TASK BRIEF: Write out exactly the lines of the entries below from the one holding "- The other" to the one holding "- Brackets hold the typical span", inclusive, and leave out all other lines.

THE INPUT:
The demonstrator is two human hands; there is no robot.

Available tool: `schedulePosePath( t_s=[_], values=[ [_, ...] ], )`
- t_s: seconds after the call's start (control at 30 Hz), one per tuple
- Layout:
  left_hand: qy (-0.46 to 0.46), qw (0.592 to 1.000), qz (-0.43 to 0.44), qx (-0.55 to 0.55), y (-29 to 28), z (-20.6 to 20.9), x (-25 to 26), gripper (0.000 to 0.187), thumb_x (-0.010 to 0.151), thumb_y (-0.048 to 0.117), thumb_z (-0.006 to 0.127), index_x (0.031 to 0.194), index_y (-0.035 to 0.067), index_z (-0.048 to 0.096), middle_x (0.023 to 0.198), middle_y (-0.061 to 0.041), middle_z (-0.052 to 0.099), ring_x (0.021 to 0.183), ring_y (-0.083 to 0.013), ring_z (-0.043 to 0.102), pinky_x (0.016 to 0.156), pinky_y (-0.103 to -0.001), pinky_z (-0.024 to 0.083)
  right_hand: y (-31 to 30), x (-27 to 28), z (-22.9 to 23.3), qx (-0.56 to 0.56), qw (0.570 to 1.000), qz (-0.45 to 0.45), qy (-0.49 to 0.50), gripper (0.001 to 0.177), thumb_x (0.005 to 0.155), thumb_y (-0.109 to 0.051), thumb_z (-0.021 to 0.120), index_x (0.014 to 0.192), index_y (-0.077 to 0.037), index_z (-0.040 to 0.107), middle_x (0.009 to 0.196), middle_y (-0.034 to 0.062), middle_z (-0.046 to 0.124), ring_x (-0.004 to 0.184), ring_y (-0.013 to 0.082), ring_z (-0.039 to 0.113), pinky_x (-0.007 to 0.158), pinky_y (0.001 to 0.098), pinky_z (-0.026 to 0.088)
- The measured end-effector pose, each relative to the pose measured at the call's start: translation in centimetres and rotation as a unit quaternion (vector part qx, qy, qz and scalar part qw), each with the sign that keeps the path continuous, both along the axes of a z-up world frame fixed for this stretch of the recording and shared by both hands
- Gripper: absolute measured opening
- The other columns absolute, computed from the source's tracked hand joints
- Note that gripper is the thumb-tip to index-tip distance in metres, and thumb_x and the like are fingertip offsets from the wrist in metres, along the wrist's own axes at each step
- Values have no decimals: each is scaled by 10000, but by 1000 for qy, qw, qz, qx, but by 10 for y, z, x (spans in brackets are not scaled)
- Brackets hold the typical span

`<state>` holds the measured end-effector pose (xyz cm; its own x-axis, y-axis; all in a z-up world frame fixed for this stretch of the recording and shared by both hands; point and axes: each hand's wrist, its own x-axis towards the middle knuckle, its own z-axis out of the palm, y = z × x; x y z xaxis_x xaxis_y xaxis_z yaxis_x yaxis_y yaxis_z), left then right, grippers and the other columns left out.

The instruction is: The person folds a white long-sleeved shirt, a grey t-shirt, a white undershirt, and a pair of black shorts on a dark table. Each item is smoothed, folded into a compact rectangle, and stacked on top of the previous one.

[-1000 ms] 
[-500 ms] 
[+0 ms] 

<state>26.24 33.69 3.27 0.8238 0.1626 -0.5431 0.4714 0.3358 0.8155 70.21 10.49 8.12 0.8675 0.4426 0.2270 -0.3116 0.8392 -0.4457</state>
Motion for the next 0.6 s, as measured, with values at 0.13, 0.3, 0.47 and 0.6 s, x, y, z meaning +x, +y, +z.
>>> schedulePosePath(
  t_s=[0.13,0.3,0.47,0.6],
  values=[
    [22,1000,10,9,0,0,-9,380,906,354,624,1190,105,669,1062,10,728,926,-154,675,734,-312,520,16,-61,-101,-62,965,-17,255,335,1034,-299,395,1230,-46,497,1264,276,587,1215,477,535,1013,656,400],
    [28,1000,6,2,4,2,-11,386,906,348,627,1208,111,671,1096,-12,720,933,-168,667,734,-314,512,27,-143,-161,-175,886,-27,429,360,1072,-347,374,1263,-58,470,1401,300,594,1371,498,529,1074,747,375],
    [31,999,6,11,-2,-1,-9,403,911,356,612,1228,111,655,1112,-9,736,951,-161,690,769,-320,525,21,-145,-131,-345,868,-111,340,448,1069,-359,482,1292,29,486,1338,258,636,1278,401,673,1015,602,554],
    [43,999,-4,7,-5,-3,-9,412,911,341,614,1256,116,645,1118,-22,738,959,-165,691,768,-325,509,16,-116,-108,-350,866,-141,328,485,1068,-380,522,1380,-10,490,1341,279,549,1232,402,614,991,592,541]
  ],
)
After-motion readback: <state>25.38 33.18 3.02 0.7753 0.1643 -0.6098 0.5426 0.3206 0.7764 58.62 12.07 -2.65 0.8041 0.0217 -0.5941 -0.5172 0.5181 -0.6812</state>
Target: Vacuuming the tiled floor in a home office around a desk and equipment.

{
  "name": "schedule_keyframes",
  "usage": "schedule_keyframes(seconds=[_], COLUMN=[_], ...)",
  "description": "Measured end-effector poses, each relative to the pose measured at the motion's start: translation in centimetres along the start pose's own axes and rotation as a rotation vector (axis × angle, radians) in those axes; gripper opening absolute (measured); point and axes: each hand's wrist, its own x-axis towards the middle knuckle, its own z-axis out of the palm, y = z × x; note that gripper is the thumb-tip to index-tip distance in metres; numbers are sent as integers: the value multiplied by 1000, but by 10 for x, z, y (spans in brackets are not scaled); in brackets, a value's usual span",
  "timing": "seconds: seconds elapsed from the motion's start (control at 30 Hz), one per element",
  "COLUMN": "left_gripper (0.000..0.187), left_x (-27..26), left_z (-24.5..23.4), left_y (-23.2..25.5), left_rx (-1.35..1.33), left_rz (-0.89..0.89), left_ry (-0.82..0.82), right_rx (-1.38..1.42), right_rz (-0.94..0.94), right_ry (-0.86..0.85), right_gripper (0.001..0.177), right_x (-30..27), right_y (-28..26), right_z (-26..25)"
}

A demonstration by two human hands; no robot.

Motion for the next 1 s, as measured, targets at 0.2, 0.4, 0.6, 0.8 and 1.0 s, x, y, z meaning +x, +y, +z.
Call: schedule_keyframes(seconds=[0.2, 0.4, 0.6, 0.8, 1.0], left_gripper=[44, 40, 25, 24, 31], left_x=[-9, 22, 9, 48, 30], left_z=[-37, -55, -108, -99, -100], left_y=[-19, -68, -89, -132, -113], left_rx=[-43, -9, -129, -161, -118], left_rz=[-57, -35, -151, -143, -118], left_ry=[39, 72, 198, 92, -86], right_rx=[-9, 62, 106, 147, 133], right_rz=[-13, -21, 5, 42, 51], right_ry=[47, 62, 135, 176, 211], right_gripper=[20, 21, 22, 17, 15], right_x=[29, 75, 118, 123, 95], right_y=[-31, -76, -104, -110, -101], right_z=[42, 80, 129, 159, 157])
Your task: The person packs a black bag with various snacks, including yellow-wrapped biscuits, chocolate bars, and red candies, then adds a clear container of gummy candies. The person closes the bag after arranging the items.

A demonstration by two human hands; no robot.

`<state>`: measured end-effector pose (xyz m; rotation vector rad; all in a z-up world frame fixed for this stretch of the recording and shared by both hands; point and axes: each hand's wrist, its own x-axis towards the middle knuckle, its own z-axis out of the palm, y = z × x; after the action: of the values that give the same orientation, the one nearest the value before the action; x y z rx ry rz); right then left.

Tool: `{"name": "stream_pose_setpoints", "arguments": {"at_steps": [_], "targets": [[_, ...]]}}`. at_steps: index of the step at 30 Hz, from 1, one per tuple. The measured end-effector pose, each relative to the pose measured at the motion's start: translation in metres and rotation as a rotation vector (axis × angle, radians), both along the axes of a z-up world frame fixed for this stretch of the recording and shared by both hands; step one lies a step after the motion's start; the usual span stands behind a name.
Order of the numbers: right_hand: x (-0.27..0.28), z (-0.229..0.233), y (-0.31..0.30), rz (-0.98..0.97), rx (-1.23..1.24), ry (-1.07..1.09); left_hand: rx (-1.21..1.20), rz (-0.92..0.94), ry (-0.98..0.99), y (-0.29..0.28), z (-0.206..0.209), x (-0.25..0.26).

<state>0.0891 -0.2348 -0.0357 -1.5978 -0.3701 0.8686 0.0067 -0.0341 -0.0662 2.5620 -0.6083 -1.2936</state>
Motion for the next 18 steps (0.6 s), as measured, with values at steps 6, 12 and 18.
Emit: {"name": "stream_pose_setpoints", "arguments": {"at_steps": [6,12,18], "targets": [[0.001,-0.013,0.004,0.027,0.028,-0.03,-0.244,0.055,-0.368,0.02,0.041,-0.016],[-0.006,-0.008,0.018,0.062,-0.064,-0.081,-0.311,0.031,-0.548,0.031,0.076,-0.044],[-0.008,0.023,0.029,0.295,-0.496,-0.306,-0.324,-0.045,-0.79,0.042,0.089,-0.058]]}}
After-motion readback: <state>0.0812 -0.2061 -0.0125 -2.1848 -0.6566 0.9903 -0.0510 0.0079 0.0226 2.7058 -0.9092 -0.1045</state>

YOUR RESPONSE:
- The other columns absolute, computed from the source's tracked hand joints
- Note that gripper is the thumb-tip to index-tip distance in metres, and thumb_x and the like are fingertip offsets from the wrist in metres, along the wrist's own axes at each step
- Values have no decimals: each is scaled by 10000, but by 1000 for qy, qw, qz, qx, but by 10 for y, z, x (spans in brackets are not scaled)
- Brackets hold the typical span

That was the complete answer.